Can you help to bisect between these two versions?

Both of the 6.0-rc3 and 6.0-rc7 showed memleak connected with thermald.

mtodorov3-69 commented 1 year ago

Can you help to bisect between these two versions?

Hello Mr. Pandruvada,

I have finally found time for a bisect on this bug.
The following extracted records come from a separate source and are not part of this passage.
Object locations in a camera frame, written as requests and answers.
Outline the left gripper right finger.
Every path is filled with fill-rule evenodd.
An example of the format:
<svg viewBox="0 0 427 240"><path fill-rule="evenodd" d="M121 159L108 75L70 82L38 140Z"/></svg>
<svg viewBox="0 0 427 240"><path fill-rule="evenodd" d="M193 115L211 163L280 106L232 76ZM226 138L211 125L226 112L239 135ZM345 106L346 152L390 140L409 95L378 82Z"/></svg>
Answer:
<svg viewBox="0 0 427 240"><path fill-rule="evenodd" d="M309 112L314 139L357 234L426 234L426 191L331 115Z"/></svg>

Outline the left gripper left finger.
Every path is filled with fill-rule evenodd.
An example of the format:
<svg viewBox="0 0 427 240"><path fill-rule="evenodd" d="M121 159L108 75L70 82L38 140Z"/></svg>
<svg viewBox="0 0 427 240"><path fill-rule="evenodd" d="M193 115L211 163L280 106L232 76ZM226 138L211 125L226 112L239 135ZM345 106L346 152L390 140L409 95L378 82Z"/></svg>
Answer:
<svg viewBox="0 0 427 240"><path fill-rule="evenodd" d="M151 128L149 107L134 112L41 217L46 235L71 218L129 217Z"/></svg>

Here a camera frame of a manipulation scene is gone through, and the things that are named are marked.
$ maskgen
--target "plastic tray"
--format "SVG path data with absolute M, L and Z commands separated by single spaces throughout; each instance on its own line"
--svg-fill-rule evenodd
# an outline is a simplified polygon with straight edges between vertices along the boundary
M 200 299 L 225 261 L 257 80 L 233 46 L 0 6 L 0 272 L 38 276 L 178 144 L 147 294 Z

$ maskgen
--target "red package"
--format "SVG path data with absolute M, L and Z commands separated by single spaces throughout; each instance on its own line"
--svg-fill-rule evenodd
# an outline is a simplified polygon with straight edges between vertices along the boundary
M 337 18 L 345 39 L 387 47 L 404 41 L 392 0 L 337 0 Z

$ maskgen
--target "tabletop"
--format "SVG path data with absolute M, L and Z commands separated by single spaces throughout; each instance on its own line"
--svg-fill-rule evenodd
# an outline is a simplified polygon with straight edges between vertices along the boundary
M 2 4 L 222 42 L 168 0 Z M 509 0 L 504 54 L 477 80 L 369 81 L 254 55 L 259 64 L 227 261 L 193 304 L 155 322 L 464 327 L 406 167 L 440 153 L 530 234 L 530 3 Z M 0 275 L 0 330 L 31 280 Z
mtodorov@domac:~/linux/kernel/linux_stable$ git bisect log
git bisect start
# good: [b6abb62daa5511c4a3eaa30cbdb02544d1f10fa2] Linux 5.15.1
git bisect good b6abb62daa5511c4a3eaa30cbdb02544d1f10fa2
# bad: [e6f4ff3f91251f67b130c29f38673eb5702f88b9] Linux 6.0.3
git bisect bad e6f4ff3f91251f67b130c29f38673eb5702f88b9
# good: [8bb7eca972ad531c9b149c0a51ab43a417385813] Linux 5.15
git bisect good 8bb7eca972ad531c9b149c0a51ab43a417385813
# bad: [1464677662943738741500a6f16b85d36bbde2be] Merge tag 'platform-drivers-x86-v5.18-1' of git://git.kernel.org/pub/scm/linux/kernel/git/pdx86/platform-drivers-x86
git bisect bad 1464677662943738741500a6f16b85d36bbde2be
# good: [8efd0d9c316af470377894a6a0f9ff63ce18c177] Merge tag '5.17-net-next' of git://git.kernel.org/pub/scm/linux/kernel/git/netdev/net-next
git bisect good 8efd0d9c316af470377894a6a0f9ff63ce18c177
# good: [aaa25a2fa7964d94690f6de5edd7164ca7d76555] Merge git://git.kernel.org/pub/scm/linux/kernel/git/netdev/net
git bisect good aaa25a2fa7964d94690f6de5edd7164ca7d76555
# bad: [b4bc93bd76d4da32600795cd323c971f00a2e788] Merge tag 'arm-drivers-5.18' of git://git.kernel.org/pub/scm/linux/kernel/git/soc/soc
git bisect bad b4bc93bd76d4da32600795cd323c971f00a2e788
# bad: [ef510682af3dbe2f9cdae7126a1461c94e010967] Merge tag 'f2fs-for-5.18' of git://git.kernel.org/pub/scm/linux/kernel/git/jaegeuk/f2fs
git bisect bad ef510682af3dbe2f9cdae7126a1461c94e010967
# good: [a04b1bf574e1f4875ea91f5c62ca051666443200] Merge tag 'for-5.18/parisc-1' of git://git.kernel.org/pub/scm/linux/kernel/git/deller/parisc-linux
git bisect good a04b1bf574e1f4875ea91f5c62ca051666443200
# bad: [b080cee72ef355669cbc52ff55dc513d37433600] Merge tag 'for-5.18/io_uring-statx-2022-03-18' of git://git.kernel.dk/linux-block
git bisect bad b080cee72ef355669cbc52ff55dc513d37433600
# good: [02b82b02c34321dde10d003aafcd831a769b2a8a] Merge tag 'pm-5.18-rc1' of git://git.kernel.org/pub/scm/linux/kernel/git/rafael/linux-pm
git bisect good 02b82b02c34321dde10d003aafcd831a769b2a8a
# good: [0e03b8fd29363f2df44e2a7a176d486de550757a] crypto: xilinx - Turn SHA into a tristate and allow COMPILE_TEST
git bisect good 0e03b8fd29363f2df44e2a7a176d486de550757a
# good: [3e504d2026eb6c8762cd6040ae57db166516824a] random: check for signal and try earlier when generating entropy
git bisect good 3e504d2026eb6c8762cd6040ae57db166516824a
# good: [5e929367468c8f97cd1ffb0417316cecfebef94b] io_uring: terminate manual loop iterator loop correctly for non-vecs
git bisect good 5e929367468c8f97cd1ffb0417316cecfebef94b
# bad: [2d6fc1455f3f383499e013ebc4b19ff49c53c15e] Merge branches 'thermal-powerclamp', 'thermal-int340x' and 'thermal-docs'
git bisect bad 2d6fc1455f3f383499e013ebc4b19ff49c53c15e
# good: [1d6aab36a26ba44b114d7f8a857c430c9e0c32c9] thermal/drivers/ti-soc-thermal: Remove unused function ti_thermal_get_temp()
git bisect good 1d6aab36a26ba44b114d7f8a857c430c9e0c32c9
# bad: [c7ff29763989bd09c433f73fae3c1e1c15d9cda4] thermal: int340x: Update OS policy capability handshake
git bisect bad c7ff29763989bd09c433f73fae3c1e1c15d9cda4
# good: [098c874e20be2a4cee3021aa9b3485ed5e1f4d5b] thermal: Replace acpi_bus_get_device()
git bisect good 098c874e20be2a4cee3021aa9b3485ed5e1f4d5b
# good: [668f69a5f863b877bc3ae129efe9a80b6f055141] thermal: int340x: Increase bitmap size
git bisect good 668f69a5f863b877bc3ae129efe9a80b6f055141
# first bad commit: [c7ff29763989bd09c433f73fae3c1e1c15d9cda4] thermal: int340x: Update OS policy capability handshake
You have mail in /var/mail/mtodorov
mtodorov@domac:~/linux/kernel/linux_stable$

I hope this helps. God bless.

spandruvada commented 1 month ago

If you can reproduce with the latest kernel, please enter again.